Pinterest will soon go public in addition to there will be cause for concern of which investors should pay attention to, CNBC’s Jim Cramer said Friday.
“Pinterest includes a neat concept, in addition to even though I’m definitely not the target demographic, I can see of which the idea’s a fabulous platform for advertisers,” the “Mad Money” host said. “of which said, unless you can get in on the actual IPO, I’d be very hesitant to buy This particular stock above the cost range.”
The social network-cum-catalog of ideas helps users discover things of which interest them in addition to various other content of which they aren’t privy to.
Cramer noted user growth within the U.S. has started off to cool off as the company expands overseas. the idea registered 184 million monthly average users within the fourth quarter, up by 0 million within the same period of 2017 in addition to up by 0 million the year prior.
Average revenue per user increased 25% in 2018.
“Given of which they make $9 per user within the United States in addition to just 25 cents per user within the rest of the earth, the company still includes a ton of room to monetize their international business,” he said.

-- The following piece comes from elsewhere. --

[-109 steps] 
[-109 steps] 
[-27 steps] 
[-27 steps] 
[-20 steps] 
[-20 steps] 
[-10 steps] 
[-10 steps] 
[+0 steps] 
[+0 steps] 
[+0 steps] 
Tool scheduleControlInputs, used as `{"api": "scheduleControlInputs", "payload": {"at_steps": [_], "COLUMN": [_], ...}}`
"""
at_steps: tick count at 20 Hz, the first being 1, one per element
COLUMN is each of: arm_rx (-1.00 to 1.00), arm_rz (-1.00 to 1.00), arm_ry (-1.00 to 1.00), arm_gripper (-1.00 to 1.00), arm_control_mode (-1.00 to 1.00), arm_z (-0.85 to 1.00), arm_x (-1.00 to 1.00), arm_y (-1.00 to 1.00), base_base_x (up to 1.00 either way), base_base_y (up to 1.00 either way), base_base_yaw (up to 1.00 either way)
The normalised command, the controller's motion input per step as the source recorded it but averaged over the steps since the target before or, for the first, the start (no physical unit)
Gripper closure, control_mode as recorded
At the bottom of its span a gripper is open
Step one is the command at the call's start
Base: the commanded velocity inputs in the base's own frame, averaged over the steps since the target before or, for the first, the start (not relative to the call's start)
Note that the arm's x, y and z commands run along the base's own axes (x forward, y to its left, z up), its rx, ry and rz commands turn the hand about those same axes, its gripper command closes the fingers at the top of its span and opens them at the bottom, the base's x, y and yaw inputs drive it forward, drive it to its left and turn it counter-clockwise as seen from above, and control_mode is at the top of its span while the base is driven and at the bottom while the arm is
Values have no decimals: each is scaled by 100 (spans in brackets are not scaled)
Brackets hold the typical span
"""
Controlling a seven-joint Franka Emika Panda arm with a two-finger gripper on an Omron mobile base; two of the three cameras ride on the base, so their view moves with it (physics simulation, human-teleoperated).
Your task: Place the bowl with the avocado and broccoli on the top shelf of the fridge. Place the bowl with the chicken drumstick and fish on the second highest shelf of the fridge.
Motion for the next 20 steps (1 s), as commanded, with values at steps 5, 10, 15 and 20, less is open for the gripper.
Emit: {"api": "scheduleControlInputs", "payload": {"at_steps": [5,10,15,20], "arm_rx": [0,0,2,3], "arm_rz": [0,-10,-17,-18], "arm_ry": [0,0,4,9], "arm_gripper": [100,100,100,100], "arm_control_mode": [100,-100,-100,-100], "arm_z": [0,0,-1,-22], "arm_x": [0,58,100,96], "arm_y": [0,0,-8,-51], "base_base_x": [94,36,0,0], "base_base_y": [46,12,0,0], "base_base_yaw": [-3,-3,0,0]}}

One red flag, Cramer noted, will be of which Pinterest will be of which the platform will be fed a lot of clicks through Facebook, which means of which usage numbers could change if Facebook modifications its authentication system as the idea did last year.

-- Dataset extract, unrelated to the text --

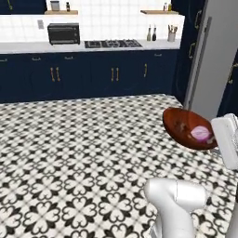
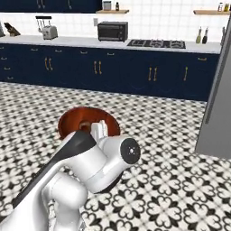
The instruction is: Pick the chicken drumstick and onion from their plates and place them in the bowl. Then put the bowl in the fridge.
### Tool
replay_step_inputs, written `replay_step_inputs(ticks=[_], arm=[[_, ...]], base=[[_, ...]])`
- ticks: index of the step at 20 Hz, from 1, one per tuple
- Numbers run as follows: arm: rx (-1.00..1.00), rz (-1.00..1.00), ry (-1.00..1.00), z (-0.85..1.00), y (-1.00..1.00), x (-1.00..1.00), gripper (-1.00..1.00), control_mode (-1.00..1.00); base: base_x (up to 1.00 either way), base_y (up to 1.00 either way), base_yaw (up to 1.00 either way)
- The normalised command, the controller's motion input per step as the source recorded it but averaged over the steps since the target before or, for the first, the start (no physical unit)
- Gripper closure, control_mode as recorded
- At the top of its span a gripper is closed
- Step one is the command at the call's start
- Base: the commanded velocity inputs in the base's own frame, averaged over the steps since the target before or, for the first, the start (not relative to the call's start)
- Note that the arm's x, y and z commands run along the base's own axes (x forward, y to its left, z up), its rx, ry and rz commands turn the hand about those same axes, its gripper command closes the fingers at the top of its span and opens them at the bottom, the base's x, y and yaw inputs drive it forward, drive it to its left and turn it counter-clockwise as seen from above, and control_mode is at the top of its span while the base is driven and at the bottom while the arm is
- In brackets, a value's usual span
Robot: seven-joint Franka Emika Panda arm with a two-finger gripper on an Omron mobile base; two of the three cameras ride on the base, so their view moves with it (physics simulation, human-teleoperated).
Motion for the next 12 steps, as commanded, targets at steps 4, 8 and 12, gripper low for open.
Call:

Still, Pinterest’s financials are “pretty amazing,” he said. Revenue growth was 60% in 2018, up by 58% in 2017, in addition to gross margin expanded by 46% in 2016 to 68% in 2018.
Furthermore, Pinterest looks to be in position to eventually turn a profit, Cramer added.

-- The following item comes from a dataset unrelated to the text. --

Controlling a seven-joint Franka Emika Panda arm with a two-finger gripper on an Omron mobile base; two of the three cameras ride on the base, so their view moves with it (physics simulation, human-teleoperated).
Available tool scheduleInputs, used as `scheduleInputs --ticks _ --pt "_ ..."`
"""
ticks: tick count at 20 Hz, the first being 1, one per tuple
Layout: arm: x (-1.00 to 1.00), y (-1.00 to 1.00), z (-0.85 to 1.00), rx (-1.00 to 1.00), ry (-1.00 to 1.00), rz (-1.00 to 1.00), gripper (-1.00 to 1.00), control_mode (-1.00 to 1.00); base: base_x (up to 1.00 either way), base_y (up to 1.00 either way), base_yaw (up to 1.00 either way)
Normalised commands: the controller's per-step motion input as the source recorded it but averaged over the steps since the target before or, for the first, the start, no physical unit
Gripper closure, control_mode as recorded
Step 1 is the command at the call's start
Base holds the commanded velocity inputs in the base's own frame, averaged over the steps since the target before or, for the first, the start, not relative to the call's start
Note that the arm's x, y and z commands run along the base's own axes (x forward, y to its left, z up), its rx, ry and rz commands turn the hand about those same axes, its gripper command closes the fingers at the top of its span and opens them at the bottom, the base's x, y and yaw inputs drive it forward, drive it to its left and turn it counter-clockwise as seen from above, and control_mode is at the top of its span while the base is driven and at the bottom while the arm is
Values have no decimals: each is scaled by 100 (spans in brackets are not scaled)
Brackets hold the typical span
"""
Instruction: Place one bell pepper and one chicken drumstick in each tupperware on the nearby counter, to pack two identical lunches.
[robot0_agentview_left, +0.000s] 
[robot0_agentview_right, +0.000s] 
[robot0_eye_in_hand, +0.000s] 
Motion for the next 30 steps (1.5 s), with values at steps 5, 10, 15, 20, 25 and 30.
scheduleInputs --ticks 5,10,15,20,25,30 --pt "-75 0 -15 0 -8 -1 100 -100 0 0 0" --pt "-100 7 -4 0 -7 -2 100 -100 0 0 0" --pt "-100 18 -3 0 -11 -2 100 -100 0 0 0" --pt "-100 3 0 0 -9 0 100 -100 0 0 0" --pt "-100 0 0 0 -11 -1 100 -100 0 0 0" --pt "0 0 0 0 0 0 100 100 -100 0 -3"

Pinterest expects revenue growth to register as much as 54% within the first quarter, according to its guidance the idea provided on Monday. The company plans to sell 75 million shares at $15 to $17 per share when the idea goes public.
“I think there’s some cost where Pinterest will be absolutely worth owning — the idea’s a not bad story, even if the idea’s not perfect,” Cramer said. “However, as we saw with the botched Lyft deal, valuation truly matters.”